The Economic Commission for Latin America and the Caribbean said in its “Social Panorama” report that the region is characterized by high inequality, low social mobility and weak social cohesion with weak social policies and protection systems, which do not reduce the effects of inequality rooted in the productive system.
“The decrease in poverty at the regional level in 2023 is mainly explained by the evolution of its incidence in Brazil, a country that contributed around 80% of the variation observed in the regional average,” he said.
“Poverty, at an aggregate level, continued to gradually reduce after the rise during the coronavirus disease (COVID-19) pandemic and reached 27.3% of the population in 2023, the lowest poverty record in Latin America since 1990, although very similar to that observed in 2014,” he added.
Without Brazil, regional poverty would have remained at 28.4%.
Meanwhile, for this year the report projects that poverty will be reduced to 26.8% (170 million people), while extreme poverty will be 10.4%.
The 2023 result represented a decrease of 1.5 percentage points compared to 2022 and a drop of more than 5 points compared to 2020, the year in which the pandemic was unleashed. Extreme poverty was at 10.6%.
At the country level, Colombia, El Salvador, Paraguay and the Dominican Republic reduced the indicator by at least one point, while in Honduras and Peru it increased.
The report noted that in eight of the 12 countries that reduced poverty in the period 2021-2023, income from salaried work was the main force driving the decline.
Public transfers – which include state programs such as conditional or unconditional monetary deliveries -, emergency aid and non-contributory pensions also had an important effect.
On the other hand, the distribution of wealth is even more concentrated and unequal than that of income, he noted.
The level of social spending in the region remained relatively stable in 2023, with an average equivalent to 11.5% of GDP, 0.1 percentage points more than in 2022, the report highlighted.

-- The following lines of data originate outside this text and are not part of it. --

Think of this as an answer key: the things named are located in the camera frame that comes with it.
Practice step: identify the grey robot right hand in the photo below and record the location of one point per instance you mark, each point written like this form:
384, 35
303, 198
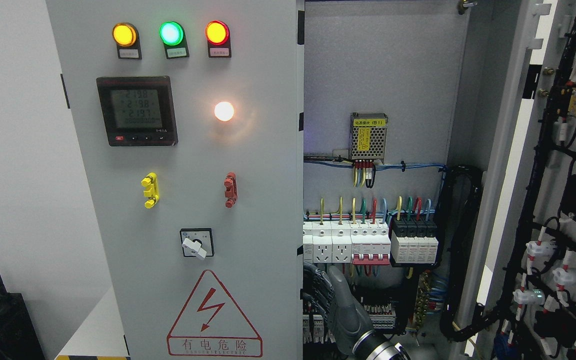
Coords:
330, 294

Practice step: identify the grey cabinet door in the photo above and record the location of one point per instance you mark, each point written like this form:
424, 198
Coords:
260, 71
529, 264

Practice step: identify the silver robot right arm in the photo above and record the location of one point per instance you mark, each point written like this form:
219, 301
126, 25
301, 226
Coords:
378, 347

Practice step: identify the relay terminal row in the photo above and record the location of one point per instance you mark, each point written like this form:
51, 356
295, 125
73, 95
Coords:
380, 308

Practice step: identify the white socket breaker row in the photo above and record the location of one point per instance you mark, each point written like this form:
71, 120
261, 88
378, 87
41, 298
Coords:
359, 243

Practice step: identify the brass ground bar right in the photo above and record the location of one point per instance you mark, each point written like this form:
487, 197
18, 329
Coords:
422, 300

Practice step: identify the black white surge protector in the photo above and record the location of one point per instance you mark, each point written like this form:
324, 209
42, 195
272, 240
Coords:
413, 242

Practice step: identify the red triangle warning sticker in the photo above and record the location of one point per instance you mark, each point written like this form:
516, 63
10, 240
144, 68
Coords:
212, 324

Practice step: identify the metal mesh power supply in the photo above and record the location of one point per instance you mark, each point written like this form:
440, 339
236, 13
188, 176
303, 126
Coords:
368, 136

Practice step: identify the white glowing indicator lamp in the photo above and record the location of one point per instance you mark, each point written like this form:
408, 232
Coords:
224, 111

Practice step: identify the black digital power meter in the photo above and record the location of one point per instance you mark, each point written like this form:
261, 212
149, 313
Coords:
138, 111

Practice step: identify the red indicator lamp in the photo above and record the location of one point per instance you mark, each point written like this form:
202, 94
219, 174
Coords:
217, 33

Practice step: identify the green indicator lamp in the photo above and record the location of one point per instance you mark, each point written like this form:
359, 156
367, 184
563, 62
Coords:
171, 33

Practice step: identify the black equipment box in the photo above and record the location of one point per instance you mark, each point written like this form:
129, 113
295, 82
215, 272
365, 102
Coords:
18, 339

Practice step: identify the yellow indicator lamp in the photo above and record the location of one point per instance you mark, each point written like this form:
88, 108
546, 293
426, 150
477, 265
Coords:
125, 34

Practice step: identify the red terminal post block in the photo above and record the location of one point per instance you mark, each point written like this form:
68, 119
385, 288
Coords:
231, 190

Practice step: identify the yellow terminal post block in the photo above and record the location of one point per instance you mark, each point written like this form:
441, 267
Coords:
151, 190

“Beyond the diverse realities of the countries in terms of poverty gaps and their equivalents in economic value, it is possible to establish common sustainable public spending goals that allow progress in the eradication of poverty,” he said.
The labor market showed little dynamism, with no changes in the labor participation rate between 2022 and 2023, while the employment rate grew 0.3 percentage points and the average unemployment rate fell 0.6 points.
The strengthening of social protection systems “particularly non-contributory social protection, is a strategic space for the adoption of an integrated approach that can have significant impacts on the reduction of poverty, the various causes of inequality and low levels of of social cohesion,” he stated.